I’m growing worried about our water supply.  We arrived here with eight 20-liter bottles of water, and a 400-liter storage tank.  Every container was filled with water from a water factory in Sekong.

Does that mean that our drinking water was guaranteed wholesome and pure?  As a horse trader in Wisconsin once told me when I asked him to guarantee the health of a horse, “In this life, son, the only guarantee is that there ain’t no guarantee.”  But…it was the best water we were going to find near this village and, so far, we’ve all stayed healthy.

The very first day that the whole team was in camp, we discovered that the 400-litter tank was only a 200-liter tank.  It has a split seam in its midsection and won’t hold water above that level — a disappointment, but not a game changer.

We have limited our use of factory water to drinking and cooking.  We wash pots, pans, dishes and eating utensils in cold water that flows continuously through a pipe that runs down the hillside from some unseen, providential spring.  Then, we rinse those items in a pan of spring water that we’ve boiled over our campfire.
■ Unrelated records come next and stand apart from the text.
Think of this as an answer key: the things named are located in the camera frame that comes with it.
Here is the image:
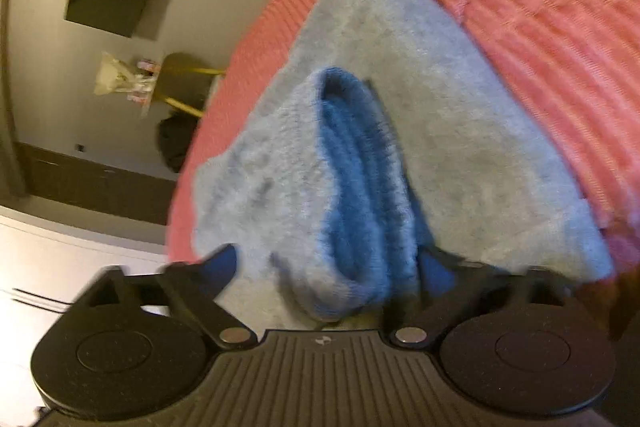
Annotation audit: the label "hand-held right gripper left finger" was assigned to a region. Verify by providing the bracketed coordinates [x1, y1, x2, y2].
[74, 243, 254, 349]

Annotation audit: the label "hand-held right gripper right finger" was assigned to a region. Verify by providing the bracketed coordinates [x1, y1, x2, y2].
[390, 251, 577, 348]

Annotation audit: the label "grey sweatpants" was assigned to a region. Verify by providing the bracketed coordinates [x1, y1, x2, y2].
[192, 0, 617, 324]

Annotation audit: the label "black bag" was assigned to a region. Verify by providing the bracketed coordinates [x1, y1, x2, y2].
[156, 116, 202, 174]

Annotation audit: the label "dark wooden door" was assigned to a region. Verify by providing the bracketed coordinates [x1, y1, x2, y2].
[14, 141, 178, 224]

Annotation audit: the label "yellow round side table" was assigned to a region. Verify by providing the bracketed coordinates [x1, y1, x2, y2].
[159, 52, 227, 118]

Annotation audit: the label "wrapped gift bouquet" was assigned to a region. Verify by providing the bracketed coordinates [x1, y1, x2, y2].
[94, 52, 162, 106]

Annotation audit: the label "pink ribbed blanket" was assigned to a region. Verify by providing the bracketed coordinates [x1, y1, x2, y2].
[167, 0, 640, 269]

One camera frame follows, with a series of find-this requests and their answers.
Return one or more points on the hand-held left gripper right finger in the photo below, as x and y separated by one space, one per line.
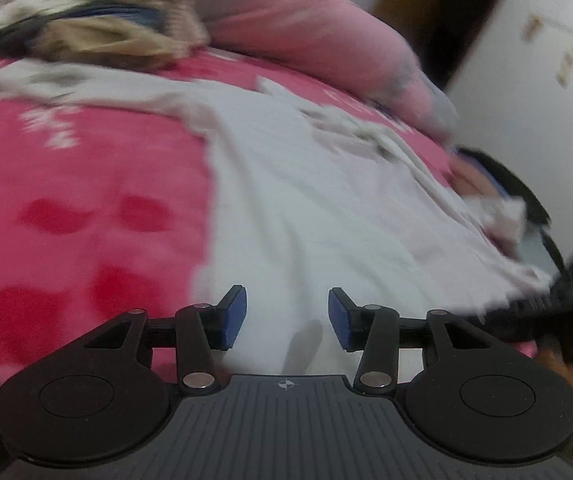
339 317

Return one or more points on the pink and grey quilt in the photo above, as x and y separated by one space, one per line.
291 15

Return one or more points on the white shirt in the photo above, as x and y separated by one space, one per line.
316 220

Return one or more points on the blue jeans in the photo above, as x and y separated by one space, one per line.
91 15

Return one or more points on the khaki pants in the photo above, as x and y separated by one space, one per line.
116 45

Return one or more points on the blue folded cloth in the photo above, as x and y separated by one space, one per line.
491 172

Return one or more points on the pink floral bed blanket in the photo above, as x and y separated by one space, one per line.
81 185

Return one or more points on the beige checkered cloth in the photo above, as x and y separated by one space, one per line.
151 0

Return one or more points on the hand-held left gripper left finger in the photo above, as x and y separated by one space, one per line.
234 317

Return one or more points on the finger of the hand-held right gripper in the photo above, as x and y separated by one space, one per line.
521 312

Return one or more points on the long beige hanging cloth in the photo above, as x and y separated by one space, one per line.
570 62

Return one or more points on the small beige hanging cloth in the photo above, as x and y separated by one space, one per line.
532 27

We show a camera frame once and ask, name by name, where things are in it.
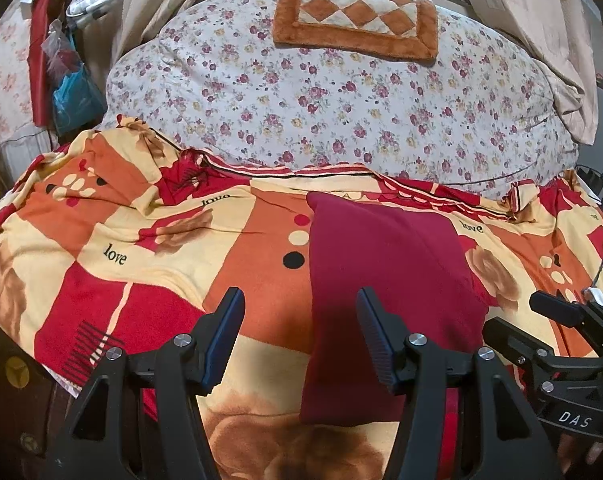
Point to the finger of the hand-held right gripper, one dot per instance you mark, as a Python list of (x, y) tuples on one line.
[(556, 307), (516, 342)]

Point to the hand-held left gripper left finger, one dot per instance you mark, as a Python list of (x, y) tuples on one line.
[(226, 340)]

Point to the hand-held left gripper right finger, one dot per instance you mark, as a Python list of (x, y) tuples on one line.
[(379, 345)]

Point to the maroon fleece garment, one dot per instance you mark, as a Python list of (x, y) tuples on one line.
[(371, 250)]

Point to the person's right hand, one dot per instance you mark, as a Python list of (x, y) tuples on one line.
[(576, 452)]

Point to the orange red printed blanket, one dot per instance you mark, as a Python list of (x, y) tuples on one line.
[(131, 300)]

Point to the white floral quilt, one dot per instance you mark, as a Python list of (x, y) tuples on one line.
[(331, 110)]

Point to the blue plastic bag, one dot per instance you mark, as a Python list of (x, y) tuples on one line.
[(74, 102)]

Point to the beige curtain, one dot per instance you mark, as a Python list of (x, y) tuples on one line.
[(146, 10), (531, 10)]

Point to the orange checkered plush mat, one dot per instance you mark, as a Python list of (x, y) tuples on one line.
[(356, 15)]

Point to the pale floral cloth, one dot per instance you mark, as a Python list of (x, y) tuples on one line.
[(1, 85)]

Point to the red hanging cloth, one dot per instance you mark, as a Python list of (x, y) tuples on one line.
[(41, 35)]

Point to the silver plastic bag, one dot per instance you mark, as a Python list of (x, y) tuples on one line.
[(91, 2)]

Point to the dark wooden bed frame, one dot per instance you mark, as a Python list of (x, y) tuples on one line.
[(16, 400)]

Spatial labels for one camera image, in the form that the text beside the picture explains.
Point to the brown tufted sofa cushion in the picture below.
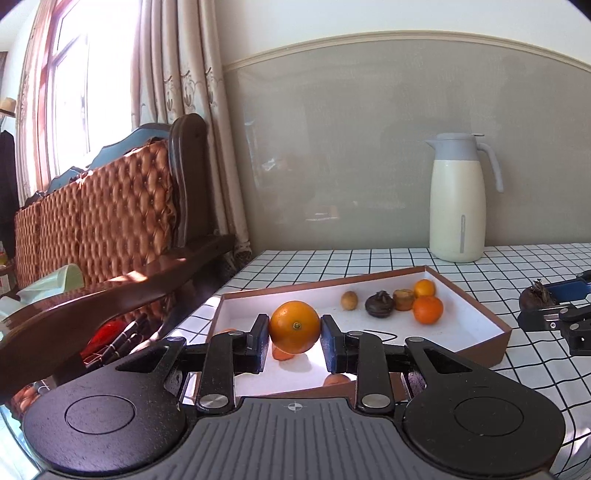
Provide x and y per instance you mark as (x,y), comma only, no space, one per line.
(115,221)

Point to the dark hanging garment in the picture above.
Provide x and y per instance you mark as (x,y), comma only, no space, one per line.
(7,184)

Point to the brown cardboard box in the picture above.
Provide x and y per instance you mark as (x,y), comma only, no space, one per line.
(461,323)

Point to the pale green plastic bag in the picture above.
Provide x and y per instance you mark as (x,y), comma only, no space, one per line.
(60,279)

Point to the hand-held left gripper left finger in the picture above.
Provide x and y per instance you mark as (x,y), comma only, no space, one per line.
(261,341)

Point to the blue padded backrest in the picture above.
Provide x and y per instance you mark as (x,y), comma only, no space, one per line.
(115,147)

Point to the beige embroidered curtain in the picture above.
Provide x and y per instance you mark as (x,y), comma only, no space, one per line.
(184,69)

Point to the brown longan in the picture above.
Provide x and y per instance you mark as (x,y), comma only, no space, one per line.
(349,300)

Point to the large round orange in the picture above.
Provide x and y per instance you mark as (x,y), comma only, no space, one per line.
(295,323)

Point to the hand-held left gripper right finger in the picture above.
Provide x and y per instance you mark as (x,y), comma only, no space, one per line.
(330,344)

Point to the red cloth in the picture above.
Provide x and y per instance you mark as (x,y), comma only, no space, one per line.
(104,339)

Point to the straw hat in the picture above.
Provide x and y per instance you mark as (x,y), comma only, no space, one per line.
(7,108)

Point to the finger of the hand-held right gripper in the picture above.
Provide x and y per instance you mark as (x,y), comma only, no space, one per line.
(540,318)
(570,291)

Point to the window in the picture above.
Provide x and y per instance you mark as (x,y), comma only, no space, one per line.
(69,92)

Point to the cream thermos jug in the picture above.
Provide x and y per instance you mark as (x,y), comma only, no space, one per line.
(457,207)

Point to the white checked tablecloth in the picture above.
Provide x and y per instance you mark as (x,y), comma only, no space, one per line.
(323,267)

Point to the small orange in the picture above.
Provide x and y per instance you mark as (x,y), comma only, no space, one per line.
(424,288)

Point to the bundle of black pens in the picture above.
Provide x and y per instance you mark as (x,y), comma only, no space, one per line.
(124,337)

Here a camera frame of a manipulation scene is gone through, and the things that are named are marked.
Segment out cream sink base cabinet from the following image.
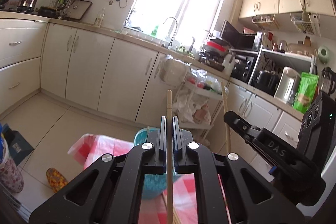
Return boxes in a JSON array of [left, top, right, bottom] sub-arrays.
[[39, 23, 189, 125]]

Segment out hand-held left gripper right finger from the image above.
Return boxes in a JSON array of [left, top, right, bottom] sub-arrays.
[[172, 114, 306, 224]]

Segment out white trolley cart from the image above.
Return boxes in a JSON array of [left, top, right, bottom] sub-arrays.
[[178, 77, 229, 148]]

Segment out clear plastic bags with food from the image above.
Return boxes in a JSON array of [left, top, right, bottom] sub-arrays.
[[188, 69, 226, 94]]

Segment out green packet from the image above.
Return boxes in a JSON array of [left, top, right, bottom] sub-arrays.
[[293, 72, 319, 114]]

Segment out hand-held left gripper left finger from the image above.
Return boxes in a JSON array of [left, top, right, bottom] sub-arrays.
[[28, 116, 168, 224]]

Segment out yellow patterned slipper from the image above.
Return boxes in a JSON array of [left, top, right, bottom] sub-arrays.
[[46, 168, 69, 193]]

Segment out light wooden chopstick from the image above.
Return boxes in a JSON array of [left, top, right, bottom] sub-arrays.
[[166, 90, 174, 224], [220, 81, 231, 155]]

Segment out blue plastic basket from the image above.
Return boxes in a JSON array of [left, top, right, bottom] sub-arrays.
[[134, 127, 168, 200]]

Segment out green round jar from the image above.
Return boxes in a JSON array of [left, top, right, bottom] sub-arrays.
[[317, 46, 331, 64]]

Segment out white hanging plastic bag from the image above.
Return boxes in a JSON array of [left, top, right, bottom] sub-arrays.
[[159, 55, 192, 85]]

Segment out white appliance shelf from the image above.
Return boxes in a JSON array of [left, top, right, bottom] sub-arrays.
[[248, 48, 315, 106]]

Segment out dark rimmed tray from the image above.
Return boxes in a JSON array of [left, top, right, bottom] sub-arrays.
[[69, 0, 93, 22]]

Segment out white plastic jug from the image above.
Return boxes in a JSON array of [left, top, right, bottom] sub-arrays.
[[223, 52, 236, 76]]

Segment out floral patterned bag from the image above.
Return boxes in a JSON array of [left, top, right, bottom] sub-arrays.
[[0, 140, 25, 193]]

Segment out red checked tablecloth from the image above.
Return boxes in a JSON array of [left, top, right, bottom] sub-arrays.
[[68, 133, 231, 224]]

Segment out white thermos jug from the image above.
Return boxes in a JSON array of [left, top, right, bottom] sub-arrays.
[[274, 67, 301, 104]]

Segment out white plastic bag with packets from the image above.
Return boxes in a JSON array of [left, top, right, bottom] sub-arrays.
[[175, 94, 212, 125]]

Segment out clear food cover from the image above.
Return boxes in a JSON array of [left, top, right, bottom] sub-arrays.
[[286, 43, 315, 55]]

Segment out white wire basket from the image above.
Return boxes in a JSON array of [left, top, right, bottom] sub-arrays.
[[290, 13, 319, 35], [252, 14, 276, 24]]

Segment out cream appliance base cabinet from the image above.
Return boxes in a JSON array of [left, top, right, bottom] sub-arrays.
[[226, 82, 309, 170]]

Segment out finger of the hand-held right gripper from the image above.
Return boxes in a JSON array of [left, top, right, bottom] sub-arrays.
[[223, 111, 263, 142]]

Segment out black toaster oven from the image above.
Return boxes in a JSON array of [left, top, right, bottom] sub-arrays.
[[231, 53, 256, 83]]

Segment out black silver microwave oven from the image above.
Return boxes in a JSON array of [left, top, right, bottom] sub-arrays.
[[220, 20, 263, 51]]

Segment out black wok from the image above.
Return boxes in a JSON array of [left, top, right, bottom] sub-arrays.
[[38, 5, 66, 17]]

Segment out chrome faucet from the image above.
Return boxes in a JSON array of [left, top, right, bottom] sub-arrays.
[[163, 17, 179, 49]]

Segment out clear plastic bottle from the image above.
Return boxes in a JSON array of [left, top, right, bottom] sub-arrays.
[[94, 7, 106, 28]]

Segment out stack of red pans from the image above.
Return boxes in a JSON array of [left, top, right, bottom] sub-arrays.
[[199, 39, 231, 71]]

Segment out cream stove drawer cabinet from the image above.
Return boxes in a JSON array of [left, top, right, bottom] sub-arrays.
[[0, 18, 49, 114]]

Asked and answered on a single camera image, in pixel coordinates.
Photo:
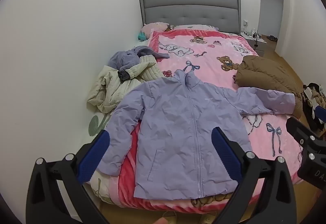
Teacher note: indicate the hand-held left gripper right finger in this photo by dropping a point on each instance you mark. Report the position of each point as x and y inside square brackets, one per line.
[224, 152]

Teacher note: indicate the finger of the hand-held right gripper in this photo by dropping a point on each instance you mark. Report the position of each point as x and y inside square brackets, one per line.
[299, 131]
[322, 113]

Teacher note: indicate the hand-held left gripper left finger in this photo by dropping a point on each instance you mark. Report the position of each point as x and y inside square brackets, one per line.
[94, 157]

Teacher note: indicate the lavender zip jacket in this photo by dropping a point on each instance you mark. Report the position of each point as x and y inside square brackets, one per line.
[178, 124]

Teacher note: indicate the pile of mixed clothes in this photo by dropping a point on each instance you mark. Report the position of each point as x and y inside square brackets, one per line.
[314, 99]

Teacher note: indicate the floral bed sheet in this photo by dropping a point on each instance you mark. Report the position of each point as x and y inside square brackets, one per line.
[98, 122]

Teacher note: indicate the beige slipper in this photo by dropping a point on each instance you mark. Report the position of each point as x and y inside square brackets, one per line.
[170, 217]
[208, 218]

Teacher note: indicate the brown down jacket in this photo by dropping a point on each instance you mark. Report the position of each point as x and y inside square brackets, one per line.
[264, 71]

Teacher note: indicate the beige quilted jacket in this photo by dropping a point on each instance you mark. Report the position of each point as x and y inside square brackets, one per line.
[114, 86]

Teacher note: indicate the pair of shoes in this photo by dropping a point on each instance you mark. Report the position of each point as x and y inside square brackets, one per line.
[272, 38]

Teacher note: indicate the white nightstand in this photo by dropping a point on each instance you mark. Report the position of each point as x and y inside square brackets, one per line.
[257, 44]

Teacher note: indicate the purple-grey fleece garment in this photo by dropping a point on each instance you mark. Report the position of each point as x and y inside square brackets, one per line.
[127, 57]

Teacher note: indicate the pink printed blanket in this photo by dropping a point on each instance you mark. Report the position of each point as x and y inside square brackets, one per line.
[216, 45]

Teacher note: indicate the pink pillow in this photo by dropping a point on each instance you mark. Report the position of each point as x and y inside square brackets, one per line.
[196, 27]

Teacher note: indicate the teal plush toy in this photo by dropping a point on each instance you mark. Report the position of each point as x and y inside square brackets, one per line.
[142, 36]

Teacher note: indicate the pink plush toy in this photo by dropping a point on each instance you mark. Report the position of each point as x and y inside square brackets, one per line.
[154, 27]

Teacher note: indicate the grey padded headboard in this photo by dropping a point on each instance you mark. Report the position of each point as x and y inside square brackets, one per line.
[191, 10]

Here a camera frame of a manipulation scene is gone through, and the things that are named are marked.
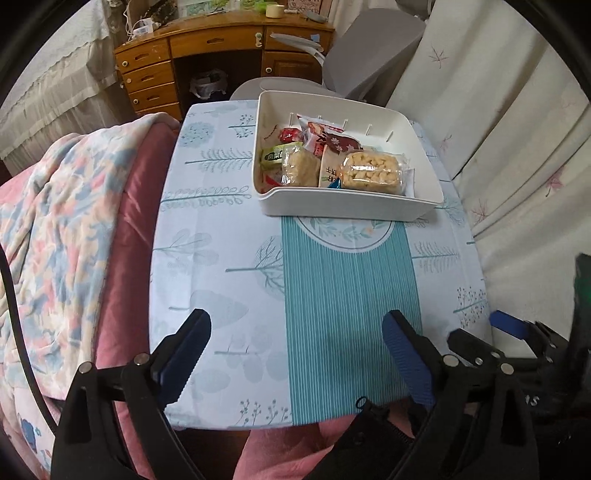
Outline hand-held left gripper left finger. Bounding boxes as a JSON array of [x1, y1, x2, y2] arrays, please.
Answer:
[[51, 308, 213, 480]]

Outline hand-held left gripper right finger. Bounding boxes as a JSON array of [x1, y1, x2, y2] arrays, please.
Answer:
[[382, 309, 541, 480]]

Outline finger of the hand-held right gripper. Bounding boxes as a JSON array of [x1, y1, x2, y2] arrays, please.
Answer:
[[447, 329, 509, 366], [489, 310, 568, 361]]

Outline white plastic storage bin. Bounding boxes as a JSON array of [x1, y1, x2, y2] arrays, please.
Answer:
[[252, 90, 445, 217]]

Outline peanut brittle packet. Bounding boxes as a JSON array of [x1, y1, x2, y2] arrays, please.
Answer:
[[335, 150, 411, 197]]

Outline small red-edged white packet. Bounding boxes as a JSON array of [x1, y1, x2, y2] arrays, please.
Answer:
[[259, 166, 283, 195]]

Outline puffed rice cake packet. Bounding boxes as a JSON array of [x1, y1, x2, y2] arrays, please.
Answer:
[[280, 148, 321, 188]]

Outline dark brown flower-print packet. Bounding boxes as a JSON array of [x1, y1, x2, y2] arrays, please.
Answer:
[[323, 131, 363, 153]]

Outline green snack packet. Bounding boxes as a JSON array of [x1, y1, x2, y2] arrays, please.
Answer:
[[261, 143, 305, 167]]

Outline red and white snack packet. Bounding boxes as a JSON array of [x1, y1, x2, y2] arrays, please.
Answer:
[[278, 113, 347, 158]]

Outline tree-print tablecloth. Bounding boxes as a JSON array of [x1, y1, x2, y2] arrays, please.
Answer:
[[148, 102, 490, 428]]

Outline pink pants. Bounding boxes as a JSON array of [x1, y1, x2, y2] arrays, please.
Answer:
[[233, 401, 416, 480]]

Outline pink bed sheet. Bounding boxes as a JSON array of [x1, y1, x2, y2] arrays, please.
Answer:
[[90, 122, 185, 480]]

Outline floral blanket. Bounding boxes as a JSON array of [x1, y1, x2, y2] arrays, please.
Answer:
[[0, 113, 178, 480]]

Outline trash bin with bag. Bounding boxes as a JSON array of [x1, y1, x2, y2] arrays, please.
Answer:
[[189, 69, 229, 100]]

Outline grey office chair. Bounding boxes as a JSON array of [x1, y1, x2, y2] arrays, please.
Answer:
[[229, 8, 426, 104]]

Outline lace-covered cabinet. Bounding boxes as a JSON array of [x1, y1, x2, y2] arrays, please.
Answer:
[[0, 0, 123, 176]]

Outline wooden desk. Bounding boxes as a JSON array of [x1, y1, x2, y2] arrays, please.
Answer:
[[113, 9, 335, 123]]

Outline black cable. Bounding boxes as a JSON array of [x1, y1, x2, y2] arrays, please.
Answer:
[[0, 251, 63, 428]]

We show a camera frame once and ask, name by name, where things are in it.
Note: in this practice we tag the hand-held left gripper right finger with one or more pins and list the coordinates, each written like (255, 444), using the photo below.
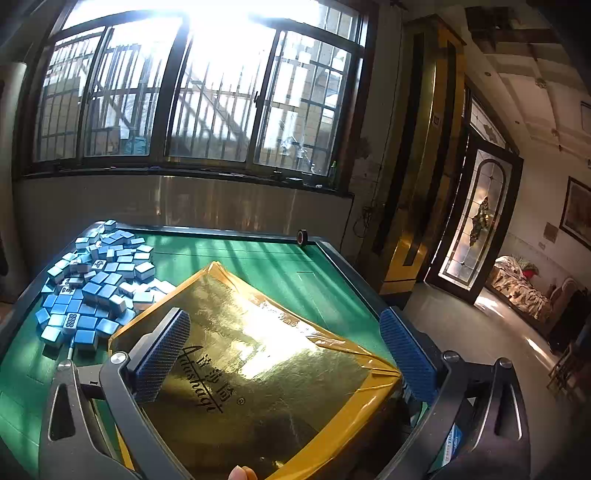
(408, 355)

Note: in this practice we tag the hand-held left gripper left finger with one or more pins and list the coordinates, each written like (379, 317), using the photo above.
(161, 355)

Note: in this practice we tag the gold tape-wrapped box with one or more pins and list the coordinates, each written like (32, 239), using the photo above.
(277, 369)

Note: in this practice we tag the person's right hand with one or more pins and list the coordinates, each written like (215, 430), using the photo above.
(241, 474)

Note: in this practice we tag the pile of blue mahjong tiles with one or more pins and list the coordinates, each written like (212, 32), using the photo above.
(92, 295)

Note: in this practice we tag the floral sofa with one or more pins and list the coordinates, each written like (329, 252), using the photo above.
(517, 290)

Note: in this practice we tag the stained glass door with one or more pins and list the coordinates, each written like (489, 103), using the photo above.
(475, 217)

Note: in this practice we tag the wooden chair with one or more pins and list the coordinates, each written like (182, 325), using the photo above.
(565, 369)

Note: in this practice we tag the black tape roll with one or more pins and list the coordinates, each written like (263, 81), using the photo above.
(302, 237)

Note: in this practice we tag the gold wooden cabinet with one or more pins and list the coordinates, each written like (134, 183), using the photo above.
(415, 184)

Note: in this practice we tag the barred window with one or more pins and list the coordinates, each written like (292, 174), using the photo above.
(129, 92)

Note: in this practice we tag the framed wall picture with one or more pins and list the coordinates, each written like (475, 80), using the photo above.
(577, 212)

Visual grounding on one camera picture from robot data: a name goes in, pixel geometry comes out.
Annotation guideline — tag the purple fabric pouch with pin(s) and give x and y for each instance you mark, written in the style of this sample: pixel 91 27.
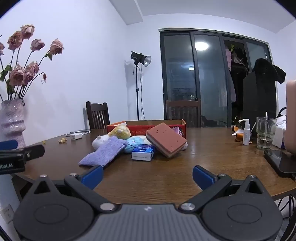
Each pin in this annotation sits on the purple fabric pouch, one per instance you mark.
pixel 104 150

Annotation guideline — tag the clear glass cup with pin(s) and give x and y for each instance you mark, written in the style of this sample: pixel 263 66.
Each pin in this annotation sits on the clear glass cup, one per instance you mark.
pixel 266 134

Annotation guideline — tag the white wall outlet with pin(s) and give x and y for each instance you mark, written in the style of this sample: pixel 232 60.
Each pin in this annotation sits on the white wall outlet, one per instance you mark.
pixel 7 213

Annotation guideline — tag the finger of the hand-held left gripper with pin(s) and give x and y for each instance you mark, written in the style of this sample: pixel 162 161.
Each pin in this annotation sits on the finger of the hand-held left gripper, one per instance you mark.
pixel 34 151
pixel 8 144

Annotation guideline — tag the hanging clothes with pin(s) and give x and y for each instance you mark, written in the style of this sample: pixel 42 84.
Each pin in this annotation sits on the hanging clothes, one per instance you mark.
pixel 232 88

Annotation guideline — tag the red cardboard box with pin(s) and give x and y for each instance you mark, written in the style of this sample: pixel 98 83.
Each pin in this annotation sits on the red cardboard box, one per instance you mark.
pixel 138 128

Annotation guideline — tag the purple knitted cloth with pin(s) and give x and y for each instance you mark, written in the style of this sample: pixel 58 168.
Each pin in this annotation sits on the purple knitted cloth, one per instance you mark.
pixel 178 131

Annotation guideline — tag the white charger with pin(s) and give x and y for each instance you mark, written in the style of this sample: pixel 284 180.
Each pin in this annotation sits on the white charger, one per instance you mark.
pixel 76 136

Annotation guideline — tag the dark wooden chair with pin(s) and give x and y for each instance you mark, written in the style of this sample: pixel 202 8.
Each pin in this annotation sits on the dark wooden chair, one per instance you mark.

The team can choose to bathe at either the pipe or in a nearby river.  The river offers a more satisfying volume of water, but water buffalo wallow in sluggish places upstream and it’s a known fact (you can look this up) that the very first thing a water buffalo does when he steps into a pool is evacuate his bowels. I’m proud to report, everyone on our team has chosen to bathe at the pipe.

We have now consumed all of our factory water.  Unfortunately, on our last food run we learned that we can’t refill our bottles; the factory is out of commission.  So… we loaded up, not on bottled water, but on bags of charcoal in anticipation of boiling water from the mountain spring around the clock, to stay ahead of our consumption.

Now, it appears that the volume of spring water pouring out of the pipe has, for some reason, been reduced by half.  What’s going on?  A leak in the pipe?  The spring going dry?  If that source dries up, we’ll be in serious trouble.

Forget winter, spring, summer and fall.  Laos only has two natural seasons: the dry season and the rainy season.  (Some people subdivide the dry season into two parts and talk about the “burning season,” the weeks when farmers burn their fields and the resulting smoke cover can be seen from space. But…since that’s not a climatic event, so I discount it).

The water running down the hill and through our pipe did not fall just recently as rain.  (We are deep into the dry season).  Rather, its source must be a spring flowing from an aquifer, discharging water  that rained down months ago and saturated fissures in the rock. (The Lao have a proverb that advises someone looking for water to “go up the mountain, not down”).

This part of Lao gets as much as 80 inches of rain a year, abundant precipitation that annually recharges the aquifer that we’re tapped into.  But…there must be years when that aquifer  goes dry.  If that happens this year, buffalo or no buffalo, we’ll all be bathing in the river.